- [Assigned task]:
Would you return all of this data exactly, leaving nothing out?
··· Source data ···
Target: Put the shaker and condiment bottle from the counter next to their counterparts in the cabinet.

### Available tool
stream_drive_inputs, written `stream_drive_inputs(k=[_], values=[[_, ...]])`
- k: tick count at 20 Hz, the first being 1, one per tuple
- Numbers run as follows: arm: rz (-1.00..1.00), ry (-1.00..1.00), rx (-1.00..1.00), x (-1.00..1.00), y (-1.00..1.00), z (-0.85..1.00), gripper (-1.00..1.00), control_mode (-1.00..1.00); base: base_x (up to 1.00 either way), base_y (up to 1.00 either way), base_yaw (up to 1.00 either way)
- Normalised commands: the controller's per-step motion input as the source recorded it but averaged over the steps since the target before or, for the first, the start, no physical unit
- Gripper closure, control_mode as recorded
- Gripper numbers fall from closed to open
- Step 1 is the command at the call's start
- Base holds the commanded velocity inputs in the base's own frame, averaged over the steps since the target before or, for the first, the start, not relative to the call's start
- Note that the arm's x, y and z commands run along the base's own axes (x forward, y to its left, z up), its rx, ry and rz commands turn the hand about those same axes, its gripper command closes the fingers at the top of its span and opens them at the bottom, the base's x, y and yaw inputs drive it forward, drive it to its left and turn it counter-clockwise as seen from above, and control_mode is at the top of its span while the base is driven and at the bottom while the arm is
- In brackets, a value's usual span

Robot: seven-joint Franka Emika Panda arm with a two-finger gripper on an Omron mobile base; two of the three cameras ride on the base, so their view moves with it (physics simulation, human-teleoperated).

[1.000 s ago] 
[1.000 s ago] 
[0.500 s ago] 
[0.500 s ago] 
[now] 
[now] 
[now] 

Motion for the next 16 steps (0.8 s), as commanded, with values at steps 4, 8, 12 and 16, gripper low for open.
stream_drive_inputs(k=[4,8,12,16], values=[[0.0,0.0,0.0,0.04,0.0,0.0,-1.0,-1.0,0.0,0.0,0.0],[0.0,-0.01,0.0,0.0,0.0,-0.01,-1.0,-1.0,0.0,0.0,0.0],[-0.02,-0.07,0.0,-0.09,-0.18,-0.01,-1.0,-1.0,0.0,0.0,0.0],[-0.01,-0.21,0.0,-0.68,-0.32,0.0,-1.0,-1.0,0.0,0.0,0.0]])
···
- [Your solution]:
Target: Put the shaker and condiment bottle from the counter next to their counterparts in the cabinet.

### Available tool
stream_drive_inputs, written `stream_drive_inputs(k=[_], values=[[_, ...]])`
- k: tick count at 20 Hz, the first being 1, one per tuple
- Numbers run as follows: arm: rz (-1.00..1.00), ry (-1.00..1.00), rx (-1.00..1.00), x (-1.00..1.00), y (-1.00..1.00), z (-0.85..1.00), gripper (-1.00..1.00), control_mode (-1.00..1.00); base: base_x (up to 1.00 either way), base_y (up to 1.00 either way), base_yaw (up to 1.00 either way)
- Normalised commands: the controller's per-step motion input as the source recorded it but averaged over the steps since the target before or, for the first, the start, no physical unit
- Gripper closure, control_mode as recorded
- Gripper numbers fall from closed to open
- Step 1 is the command at the call's start
- Base holds the commanded velocity inputs in the base's own frame, averaged over the steps since the target before or, for the first, the start, not relative to the call's start
- Note that the arm's x, y and z commands run along the base's own axes (x forward, y to its left, z up), its rx, ry and rz commands turn the hand about those same axes, its gripper command closes the fingers at the top of its span and opens them at the bottom, the base's x, y and yaw inputs drive it forward, drive it to its left and turn it counter-clockwise as seen from above, and control_mode is at the top of its span while the base is driven and at the bottom while the arm is
- In brackets, a value's usual span

Robot: seven-joint Franka Emika Panda arm with a two-finger gripper on an Omron mobile base; two of the three cameras ride on the base, so their view moves with it (physics simulation, human-teleoperated).

[1.000 s ago] 
[1.000 s ago] 
[0.500 s ago] 
[0.500 s ago] 
[now] 
[now] 
[now] 

Motion for the next 16 steps (0.8 s), as commanded, with values at steps 4, 8, 12 and 16, gripper low for open.
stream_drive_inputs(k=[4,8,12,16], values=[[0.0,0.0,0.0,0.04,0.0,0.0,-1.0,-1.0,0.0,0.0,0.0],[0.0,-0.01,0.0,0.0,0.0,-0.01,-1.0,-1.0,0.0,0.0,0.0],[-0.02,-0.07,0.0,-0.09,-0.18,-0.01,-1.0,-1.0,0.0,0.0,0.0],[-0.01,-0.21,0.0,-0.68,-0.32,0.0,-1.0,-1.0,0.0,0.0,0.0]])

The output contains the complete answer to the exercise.